Area of Doctoral Study: Chemistry
Undergraduate Institution: Tuskegee University
Graduate Institution: Georgia Institute of Technology (M.S.)
Research Advisor: Dr. Katherine L. Seley-Radtke
Current Position: Manager, Food Safety and Federal Relations, The Coca-Cola Company
Description of Research
The inhibition of critical enzymes in nucleotide metabolism and DNA synthesis can be used as a chemotherapeutic approach to treating many diseases. DNA encodes information by forming specific patterns of methylation, and since gene expression is determined by “reading” these patterns during DNA-protein interactions, disruption of DNA methylation becomes an attractive target for therapy. Disruption of DNA methylation can be accomplished in several ways; in particular, by inhibition of DNA methyltransferase (DNA Metase) and/or S-adenosylhomocysteine hydrolase (SAHase), both established cellular targets for antiviral, antiparasitic and anticancer agents. My research focuses on the design and synthesis of modified nucleosides used to inhibit these essential enzymes.

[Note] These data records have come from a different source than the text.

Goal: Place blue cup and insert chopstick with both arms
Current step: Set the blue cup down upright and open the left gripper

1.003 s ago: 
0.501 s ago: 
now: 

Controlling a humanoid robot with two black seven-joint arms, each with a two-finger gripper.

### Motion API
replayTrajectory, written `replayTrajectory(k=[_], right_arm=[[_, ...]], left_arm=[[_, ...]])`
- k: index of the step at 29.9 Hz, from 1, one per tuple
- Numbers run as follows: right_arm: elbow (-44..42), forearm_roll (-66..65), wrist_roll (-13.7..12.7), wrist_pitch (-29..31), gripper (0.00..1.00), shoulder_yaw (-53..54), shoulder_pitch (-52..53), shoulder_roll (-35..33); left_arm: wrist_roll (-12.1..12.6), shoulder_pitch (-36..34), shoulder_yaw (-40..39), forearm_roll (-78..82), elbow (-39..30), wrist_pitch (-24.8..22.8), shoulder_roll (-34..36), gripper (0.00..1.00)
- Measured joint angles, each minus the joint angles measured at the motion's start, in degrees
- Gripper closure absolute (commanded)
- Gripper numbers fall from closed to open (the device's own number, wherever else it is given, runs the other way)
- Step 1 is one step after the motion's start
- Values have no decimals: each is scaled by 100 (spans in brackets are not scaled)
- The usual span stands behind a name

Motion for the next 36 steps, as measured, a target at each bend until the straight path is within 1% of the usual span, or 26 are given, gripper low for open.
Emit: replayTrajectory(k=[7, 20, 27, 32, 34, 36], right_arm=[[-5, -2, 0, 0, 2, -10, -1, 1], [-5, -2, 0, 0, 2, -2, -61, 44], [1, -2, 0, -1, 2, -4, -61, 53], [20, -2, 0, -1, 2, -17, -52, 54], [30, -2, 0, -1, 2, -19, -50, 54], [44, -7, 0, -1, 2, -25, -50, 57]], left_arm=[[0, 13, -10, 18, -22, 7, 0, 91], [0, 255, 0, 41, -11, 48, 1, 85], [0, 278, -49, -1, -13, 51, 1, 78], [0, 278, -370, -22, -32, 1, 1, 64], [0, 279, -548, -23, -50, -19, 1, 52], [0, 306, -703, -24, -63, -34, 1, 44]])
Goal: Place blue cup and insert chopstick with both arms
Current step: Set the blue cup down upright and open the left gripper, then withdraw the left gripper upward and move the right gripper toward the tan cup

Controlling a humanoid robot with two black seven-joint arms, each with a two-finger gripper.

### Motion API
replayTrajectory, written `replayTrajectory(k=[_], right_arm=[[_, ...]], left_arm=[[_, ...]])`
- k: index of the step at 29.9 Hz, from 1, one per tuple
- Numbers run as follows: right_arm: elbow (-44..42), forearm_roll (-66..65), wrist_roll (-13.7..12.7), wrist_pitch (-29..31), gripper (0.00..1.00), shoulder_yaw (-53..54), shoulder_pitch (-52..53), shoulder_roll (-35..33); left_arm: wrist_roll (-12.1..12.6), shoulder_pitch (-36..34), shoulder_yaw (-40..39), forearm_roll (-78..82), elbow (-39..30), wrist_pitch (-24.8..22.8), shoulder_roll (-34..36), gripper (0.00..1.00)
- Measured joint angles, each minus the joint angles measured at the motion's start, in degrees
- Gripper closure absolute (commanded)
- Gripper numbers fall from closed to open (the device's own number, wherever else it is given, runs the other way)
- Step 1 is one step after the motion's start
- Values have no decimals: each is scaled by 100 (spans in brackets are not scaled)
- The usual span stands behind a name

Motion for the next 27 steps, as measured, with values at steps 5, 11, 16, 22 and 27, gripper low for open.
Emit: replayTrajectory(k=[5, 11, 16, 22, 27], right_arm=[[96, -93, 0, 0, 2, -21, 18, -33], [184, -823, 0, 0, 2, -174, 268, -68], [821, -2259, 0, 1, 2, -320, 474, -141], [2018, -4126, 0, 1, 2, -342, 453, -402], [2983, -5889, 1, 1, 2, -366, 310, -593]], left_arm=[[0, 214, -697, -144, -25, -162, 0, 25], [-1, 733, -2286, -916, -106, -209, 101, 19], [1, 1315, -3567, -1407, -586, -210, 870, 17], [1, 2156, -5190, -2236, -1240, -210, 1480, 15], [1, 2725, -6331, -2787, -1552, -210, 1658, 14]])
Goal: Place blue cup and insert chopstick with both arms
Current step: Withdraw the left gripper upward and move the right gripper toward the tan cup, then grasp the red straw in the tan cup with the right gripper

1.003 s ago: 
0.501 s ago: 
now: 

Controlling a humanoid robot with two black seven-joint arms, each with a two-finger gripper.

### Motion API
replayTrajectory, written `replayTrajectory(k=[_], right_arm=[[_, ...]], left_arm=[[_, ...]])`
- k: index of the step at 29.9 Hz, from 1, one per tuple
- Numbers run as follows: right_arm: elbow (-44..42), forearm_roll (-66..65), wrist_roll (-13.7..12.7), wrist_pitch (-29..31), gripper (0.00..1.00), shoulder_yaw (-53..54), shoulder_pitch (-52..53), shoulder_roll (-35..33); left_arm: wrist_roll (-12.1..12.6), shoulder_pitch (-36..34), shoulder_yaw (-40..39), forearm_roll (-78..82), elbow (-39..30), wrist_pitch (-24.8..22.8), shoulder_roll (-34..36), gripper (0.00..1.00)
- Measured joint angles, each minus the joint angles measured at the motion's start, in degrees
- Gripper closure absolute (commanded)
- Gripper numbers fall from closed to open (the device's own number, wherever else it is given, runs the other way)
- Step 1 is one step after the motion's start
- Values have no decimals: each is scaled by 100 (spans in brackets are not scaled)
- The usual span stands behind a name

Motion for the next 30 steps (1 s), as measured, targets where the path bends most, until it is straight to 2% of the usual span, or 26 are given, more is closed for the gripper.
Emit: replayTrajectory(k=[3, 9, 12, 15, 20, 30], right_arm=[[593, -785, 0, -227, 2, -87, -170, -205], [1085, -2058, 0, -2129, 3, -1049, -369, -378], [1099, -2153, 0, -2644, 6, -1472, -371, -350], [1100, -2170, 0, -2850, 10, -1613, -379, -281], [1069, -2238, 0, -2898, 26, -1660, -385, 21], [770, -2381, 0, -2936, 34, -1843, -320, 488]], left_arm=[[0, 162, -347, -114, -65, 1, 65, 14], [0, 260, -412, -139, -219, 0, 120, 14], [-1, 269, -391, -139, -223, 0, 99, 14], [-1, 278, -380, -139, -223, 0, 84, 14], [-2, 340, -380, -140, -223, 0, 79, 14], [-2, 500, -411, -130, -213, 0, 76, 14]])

1. Seley, K.L., Mosley, S.L., Zeng, F., “Carbocyclic Isoadenosine Analogues of Neplanocin A,” Org. Letters 2003, 5, 4401-4403.
2. Seley, K.L. and Mosley, S.L., “Purine Analogues and Their Role in Methylation and Cancer Chemotherapy,” in DNA Methylation and Cancer Therapy, Moshe Szyf, Ed. Landes Bioscience, 2001.
3. Mosley, S.L., “Base-Modified Carbocyclic Nucleosides as Medicinal Agents,” Masters Thesis,2001.